[EXERCISE PROMPT]: Please print out every line of the material, unchanged.

[PROVIDED MATERIAL]:
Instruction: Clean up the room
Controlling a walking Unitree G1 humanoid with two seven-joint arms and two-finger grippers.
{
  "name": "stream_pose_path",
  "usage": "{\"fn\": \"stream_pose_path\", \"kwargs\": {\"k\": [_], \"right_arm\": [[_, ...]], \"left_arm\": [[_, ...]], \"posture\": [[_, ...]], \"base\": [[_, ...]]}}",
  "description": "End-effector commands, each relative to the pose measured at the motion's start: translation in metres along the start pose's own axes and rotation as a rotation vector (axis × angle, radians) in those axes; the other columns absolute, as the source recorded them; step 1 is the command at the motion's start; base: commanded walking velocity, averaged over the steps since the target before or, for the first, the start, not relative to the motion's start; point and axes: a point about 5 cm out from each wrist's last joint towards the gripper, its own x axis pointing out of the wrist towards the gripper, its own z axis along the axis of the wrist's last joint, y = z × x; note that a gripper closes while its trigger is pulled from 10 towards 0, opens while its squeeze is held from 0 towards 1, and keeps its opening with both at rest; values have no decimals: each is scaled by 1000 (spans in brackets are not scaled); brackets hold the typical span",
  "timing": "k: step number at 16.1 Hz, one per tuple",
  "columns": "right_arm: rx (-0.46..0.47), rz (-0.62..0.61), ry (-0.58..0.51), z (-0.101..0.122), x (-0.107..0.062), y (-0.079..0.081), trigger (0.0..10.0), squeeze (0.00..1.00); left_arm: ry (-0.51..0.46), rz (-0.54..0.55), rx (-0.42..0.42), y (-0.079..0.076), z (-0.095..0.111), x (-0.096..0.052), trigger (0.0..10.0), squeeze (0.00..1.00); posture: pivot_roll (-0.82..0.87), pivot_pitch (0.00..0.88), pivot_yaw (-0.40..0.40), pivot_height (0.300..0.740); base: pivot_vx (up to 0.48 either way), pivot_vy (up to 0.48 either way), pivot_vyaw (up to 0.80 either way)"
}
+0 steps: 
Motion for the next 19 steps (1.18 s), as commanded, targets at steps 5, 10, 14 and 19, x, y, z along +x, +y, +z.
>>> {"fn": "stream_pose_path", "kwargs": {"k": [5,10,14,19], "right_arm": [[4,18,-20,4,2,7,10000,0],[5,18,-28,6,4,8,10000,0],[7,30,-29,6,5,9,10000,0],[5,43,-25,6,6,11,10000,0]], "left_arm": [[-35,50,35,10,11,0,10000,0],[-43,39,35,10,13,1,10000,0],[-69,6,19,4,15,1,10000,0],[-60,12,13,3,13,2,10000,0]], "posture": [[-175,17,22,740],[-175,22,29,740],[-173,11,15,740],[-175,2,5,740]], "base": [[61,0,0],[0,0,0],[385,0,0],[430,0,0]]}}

[TASK RESULT]:
Instruction: Clean up the room
Controlling a walking Unitree G1 humanoid with two seven-joint arms and two-finger grippers.
{
  "name": "stream_pose_path",
  "usage": "{\"fn\": \"stream_pose_path\", \"kwargs\": {\"k\": [_], \"right_arm\": [[_, ...]], \"left_arm\": [[_, ...]], \"posture\": [[_, ...]], \"base\": [[_, ...]]}}",
  "description": "End-effector commands, each relative to the pose measured at the motion's start: translation in metres along the start pose's own axes and rotation as a rotation vector (axis × angle, radians) in those axes; the other columns absolute, as the source recorded them; step 1 is the command at the motion's start; base: commanded walking velocity, averaged over the steps since the target before or, for the first, the start, not relative to the motion's start; point and axes: a point about 5 cm out from each wrist's last joint towards the gripper, its own x axis pointing out of the wrist towards the gripper, its own z axis along the axis of the wrist's last joint, y = z × x; note that a gripper closes while its trigger is pulled from 10 towards 0, opens while its squeeze is held from 0 towards 1, and keeps its opening with both at rest; values have no decimals: each is scaled by 1000 (spans in brackets are not scaled); brackets hold the typical span",
  "timing": "k: step number at 16.1 Hz, one per tuple",
  "columns": "right_arm: rx (-0.46..0.47), rz (-0.62..0.61), ry (-0.58..0.51), z (-0.101..0.122), x (-0.107..0.062), y (-0.079..0.081), trigger (0.0..10.0), squeeze (0.00..1.00); left_arm: ry (-0.51..0.46), rz (-0.54..0.55), rx (-0.42..0.42), y (-0.079..0.076), z (-0.095..0.111), x (-0.096..0.052), trigger (0.0..10.0), squeeze (0.00..1.00); posture: pivot_roll (-0.82..0.87), pivot_pitch (0.00..0.88), pivot_yaw (-0.40..0.40), pivot_height (0.300..0.740); base: pivot_vx (up to 0.48 either way), pivot_vy (up to 0.48 either way), pivot_vyaw (up to 0.80 either way)"
}
+0 steps: 
Motion for the next 19 steps (1.18 s), as commanded, targets at steps 5, 10, 14 and 19, x, y, z along +x, +y, +z.
>>> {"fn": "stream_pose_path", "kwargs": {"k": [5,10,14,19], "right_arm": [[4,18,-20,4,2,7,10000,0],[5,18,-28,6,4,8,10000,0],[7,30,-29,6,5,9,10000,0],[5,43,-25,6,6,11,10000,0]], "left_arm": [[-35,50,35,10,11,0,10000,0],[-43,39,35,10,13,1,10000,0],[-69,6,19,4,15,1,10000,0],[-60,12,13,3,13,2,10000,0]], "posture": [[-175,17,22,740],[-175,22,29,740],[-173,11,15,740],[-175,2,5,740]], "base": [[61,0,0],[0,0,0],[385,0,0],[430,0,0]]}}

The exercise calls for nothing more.